Chemical weapon use was declared unacceptable and set as a point at which action was needed long before the weapons were used. In US documents there have been numerous small scale chemical attacks which have culminated in this much larger one. The whole point of saying chemical weapons are a no-no is to prevent their use in future conflicts. I'd rather see every chemical weapon facility in Syria leveled than risk their proliferation or further use.
while the U.S.A. is shouting for more innocent blood
Hyperbole, charming. Nothing in any news source I can locate indicates anything of the sort. By all accounts the US is interested in removing chemical weapons, their manufacture, and storage from play by using strategic missile strikes from one of the several navy cruisers off in the Mediterranean sea.

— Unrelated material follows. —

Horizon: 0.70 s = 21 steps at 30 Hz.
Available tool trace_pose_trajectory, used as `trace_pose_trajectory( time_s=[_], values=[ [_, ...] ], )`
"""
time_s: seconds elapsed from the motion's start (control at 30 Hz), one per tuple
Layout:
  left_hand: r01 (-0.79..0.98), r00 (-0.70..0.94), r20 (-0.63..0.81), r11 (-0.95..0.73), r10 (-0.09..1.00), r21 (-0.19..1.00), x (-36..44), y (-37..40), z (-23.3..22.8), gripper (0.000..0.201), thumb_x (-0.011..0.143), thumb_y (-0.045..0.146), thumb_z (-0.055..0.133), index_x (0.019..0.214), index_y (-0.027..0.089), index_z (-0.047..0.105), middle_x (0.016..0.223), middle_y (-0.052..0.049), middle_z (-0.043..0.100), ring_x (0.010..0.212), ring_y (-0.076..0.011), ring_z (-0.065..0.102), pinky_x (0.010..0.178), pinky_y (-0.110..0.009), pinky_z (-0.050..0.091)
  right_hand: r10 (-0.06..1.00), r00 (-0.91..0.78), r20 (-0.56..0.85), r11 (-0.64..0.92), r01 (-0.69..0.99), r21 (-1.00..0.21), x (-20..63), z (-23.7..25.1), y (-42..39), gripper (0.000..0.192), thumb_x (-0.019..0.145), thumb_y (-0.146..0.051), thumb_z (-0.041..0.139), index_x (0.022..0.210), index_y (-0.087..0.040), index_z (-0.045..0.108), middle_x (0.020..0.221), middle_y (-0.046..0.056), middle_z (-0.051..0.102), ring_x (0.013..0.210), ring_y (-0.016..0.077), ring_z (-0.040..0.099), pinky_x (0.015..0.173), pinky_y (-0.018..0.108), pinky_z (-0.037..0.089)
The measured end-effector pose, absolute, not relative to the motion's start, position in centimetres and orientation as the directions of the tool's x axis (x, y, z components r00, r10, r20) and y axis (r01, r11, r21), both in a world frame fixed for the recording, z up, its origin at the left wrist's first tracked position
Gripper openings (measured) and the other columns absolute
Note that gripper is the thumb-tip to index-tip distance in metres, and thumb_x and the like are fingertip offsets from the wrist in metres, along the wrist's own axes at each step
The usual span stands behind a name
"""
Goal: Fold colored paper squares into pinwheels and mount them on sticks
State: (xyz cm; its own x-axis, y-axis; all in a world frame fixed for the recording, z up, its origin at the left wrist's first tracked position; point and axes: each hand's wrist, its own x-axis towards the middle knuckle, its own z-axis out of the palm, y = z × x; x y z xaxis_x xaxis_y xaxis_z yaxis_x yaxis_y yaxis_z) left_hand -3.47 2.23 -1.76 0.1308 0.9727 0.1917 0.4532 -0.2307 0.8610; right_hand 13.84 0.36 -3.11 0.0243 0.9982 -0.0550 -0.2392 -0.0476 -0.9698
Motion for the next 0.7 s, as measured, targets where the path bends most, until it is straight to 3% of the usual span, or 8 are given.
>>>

Anybody with an inkling of common sense would probably know not to be hanging out around such sites in the next couple of weeks and if they decide to camp out there anyway, I guess that's tough.
-1 ( +0 / -1 )
So far, the whole thing looks like a police telling a criminal when he is coming, what he is going to do. If you are a damn good police officer, you keep everything in dark and surprises to the criminal. Be swift and move fast.
Realistically speaking we're talking about a turkey shoot. There really isn't anything Syria can do to stop US cruise missiles and it would be truly mad to try anything against the US ships in the Mediterranean. In some instances waiting for the bombings to come can be demoralizing in itself, though not so much in this particular situation.